Copy every line of the following data that includes the string "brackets".

[Entries shown — start]

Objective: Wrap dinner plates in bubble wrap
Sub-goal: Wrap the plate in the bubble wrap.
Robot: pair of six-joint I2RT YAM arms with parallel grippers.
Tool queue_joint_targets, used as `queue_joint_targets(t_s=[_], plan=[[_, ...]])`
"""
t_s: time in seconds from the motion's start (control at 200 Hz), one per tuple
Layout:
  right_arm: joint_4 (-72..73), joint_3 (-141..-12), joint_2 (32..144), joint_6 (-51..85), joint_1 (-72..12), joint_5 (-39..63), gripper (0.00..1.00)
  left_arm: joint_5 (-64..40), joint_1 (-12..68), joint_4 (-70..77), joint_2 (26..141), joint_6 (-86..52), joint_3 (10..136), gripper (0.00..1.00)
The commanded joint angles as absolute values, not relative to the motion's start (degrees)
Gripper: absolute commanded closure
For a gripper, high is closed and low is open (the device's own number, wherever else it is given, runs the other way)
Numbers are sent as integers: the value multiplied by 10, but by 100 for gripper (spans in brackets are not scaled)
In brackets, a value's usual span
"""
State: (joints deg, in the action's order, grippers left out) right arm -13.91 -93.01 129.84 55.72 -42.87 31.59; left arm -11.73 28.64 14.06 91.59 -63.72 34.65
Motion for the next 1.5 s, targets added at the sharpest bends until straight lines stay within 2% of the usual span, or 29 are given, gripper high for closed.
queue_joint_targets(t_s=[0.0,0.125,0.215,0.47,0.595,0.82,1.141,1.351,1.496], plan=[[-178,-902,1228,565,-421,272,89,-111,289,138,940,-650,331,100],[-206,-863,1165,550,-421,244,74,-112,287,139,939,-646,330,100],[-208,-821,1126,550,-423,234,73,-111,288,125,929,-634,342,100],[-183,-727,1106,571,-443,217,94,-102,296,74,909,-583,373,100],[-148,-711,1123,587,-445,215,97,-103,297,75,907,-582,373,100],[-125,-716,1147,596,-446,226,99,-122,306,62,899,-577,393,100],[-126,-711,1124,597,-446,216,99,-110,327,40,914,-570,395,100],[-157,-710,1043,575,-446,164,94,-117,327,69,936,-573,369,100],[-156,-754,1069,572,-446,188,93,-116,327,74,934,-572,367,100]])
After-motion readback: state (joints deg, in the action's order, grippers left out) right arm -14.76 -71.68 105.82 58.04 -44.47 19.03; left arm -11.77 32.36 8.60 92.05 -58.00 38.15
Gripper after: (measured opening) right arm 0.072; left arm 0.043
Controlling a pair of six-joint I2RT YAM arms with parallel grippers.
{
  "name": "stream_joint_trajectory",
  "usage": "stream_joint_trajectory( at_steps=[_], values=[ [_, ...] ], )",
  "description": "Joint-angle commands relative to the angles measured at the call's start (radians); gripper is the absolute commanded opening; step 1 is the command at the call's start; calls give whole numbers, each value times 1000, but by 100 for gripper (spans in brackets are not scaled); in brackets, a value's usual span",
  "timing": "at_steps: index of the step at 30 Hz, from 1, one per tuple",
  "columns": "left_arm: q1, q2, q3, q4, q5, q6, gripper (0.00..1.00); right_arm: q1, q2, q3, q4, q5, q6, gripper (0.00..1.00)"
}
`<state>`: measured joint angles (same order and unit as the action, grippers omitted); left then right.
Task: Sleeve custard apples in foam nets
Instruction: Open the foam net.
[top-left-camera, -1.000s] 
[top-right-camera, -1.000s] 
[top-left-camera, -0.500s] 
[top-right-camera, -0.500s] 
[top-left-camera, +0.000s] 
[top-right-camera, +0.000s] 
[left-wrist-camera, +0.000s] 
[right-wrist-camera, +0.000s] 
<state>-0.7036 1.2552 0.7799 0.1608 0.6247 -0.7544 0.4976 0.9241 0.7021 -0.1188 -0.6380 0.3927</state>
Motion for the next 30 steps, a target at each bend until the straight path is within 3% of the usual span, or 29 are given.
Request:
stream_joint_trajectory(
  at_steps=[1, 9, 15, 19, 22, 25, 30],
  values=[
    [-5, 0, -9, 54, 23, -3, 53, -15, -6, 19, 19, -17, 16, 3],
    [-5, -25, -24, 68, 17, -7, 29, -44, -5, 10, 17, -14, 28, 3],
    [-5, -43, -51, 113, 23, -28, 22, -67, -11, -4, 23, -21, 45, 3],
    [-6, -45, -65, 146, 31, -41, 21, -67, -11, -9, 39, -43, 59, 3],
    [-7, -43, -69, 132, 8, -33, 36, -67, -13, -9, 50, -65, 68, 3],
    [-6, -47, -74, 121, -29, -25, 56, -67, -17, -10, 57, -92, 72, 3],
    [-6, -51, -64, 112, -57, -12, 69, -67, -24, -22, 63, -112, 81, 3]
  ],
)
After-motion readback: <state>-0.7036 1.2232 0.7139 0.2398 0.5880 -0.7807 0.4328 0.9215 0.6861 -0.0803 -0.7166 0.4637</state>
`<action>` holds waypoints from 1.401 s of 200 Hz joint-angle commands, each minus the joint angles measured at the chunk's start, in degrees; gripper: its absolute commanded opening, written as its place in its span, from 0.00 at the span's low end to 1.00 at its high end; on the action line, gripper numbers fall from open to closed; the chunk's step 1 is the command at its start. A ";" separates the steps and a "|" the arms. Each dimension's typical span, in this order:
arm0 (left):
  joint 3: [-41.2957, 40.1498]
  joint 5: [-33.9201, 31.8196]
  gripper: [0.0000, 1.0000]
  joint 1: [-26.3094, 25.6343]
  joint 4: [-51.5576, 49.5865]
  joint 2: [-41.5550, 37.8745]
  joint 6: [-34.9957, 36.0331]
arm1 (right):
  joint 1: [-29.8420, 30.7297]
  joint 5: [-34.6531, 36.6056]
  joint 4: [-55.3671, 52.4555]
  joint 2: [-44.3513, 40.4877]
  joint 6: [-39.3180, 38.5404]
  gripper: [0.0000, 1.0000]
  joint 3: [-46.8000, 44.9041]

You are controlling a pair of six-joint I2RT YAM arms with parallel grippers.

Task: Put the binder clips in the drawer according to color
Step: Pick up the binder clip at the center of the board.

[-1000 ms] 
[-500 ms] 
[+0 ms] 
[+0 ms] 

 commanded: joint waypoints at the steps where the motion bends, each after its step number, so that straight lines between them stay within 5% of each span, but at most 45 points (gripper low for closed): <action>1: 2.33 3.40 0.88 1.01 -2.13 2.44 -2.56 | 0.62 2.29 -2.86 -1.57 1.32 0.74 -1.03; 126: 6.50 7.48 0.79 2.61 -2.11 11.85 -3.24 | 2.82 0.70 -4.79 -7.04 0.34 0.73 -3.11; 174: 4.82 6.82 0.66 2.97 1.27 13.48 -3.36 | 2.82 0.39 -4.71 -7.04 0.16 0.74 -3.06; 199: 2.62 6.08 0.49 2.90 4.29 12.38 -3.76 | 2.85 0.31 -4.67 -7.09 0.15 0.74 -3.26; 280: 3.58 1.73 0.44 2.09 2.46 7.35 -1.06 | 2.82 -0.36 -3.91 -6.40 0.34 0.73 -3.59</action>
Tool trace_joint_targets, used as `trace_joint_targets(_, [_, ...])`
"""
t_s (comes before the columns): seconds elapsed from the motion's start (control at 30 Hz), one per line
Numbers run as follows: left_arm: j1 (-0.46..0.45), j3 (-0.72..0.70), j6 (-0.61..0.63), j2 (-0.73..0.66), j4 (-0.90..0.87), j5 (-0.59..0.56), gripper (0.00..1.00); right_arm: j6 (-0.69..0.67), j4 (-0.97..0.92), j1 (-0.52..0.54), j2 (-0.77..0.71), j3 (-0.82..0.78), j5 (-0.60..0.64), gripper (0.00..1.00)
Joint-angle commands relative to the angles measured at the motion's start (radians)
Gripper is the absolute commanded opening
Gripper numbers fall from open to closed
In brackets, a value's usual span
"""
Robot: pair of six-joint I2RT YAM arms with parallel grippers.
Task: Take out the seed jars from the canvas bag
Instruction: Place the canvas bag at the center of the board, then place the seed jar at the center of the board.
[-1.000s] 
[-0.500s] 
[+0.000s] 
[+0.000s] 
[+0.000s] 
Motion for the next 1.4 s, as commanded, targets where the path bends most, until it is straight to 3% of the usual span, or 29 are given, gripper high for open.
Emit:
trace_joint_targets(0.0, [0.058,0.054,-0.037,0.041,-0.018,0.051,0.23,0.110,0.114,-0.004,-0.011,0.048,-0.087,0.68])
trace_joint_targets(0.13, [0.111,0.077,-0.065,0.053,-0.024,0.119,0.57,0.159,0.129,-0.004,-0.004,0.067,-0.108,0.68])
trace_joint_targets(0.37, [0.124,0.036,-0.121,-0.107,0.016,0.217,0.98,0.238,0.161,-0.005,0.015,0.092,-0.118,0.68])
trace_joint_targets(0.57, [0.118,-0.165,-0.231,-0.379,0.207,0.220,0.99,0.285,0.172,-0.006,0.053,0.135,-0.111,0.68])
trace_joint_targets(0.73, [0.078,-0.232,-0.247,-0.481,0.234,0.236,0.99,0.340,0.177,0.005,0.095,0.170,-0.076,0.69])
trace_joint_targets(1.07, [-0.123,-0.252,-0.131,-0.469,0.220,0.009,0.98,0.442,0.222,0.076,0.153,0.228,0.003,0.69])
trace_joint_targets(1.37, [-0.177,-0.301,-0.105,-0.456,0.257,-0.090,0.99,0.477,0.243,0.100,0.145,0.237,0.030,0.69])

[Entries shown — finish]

• **Output below**
Numbers are sent as integers: the value multiplied by 10, but by 100 for gripper (spans in brackets are not scaled)
In brackets, a value's usual span
  "description": "Joint-angle commands relative to the angles measured at the call's start (radians); gripper is the absolute commanded opening; step 1 is the command at the call's start; calls give whole numbers, each value times 1000, but by 100 for gripper (spans in brackets are not scaled); in brackets, a value's usual span",
In brackets, a value's usual span

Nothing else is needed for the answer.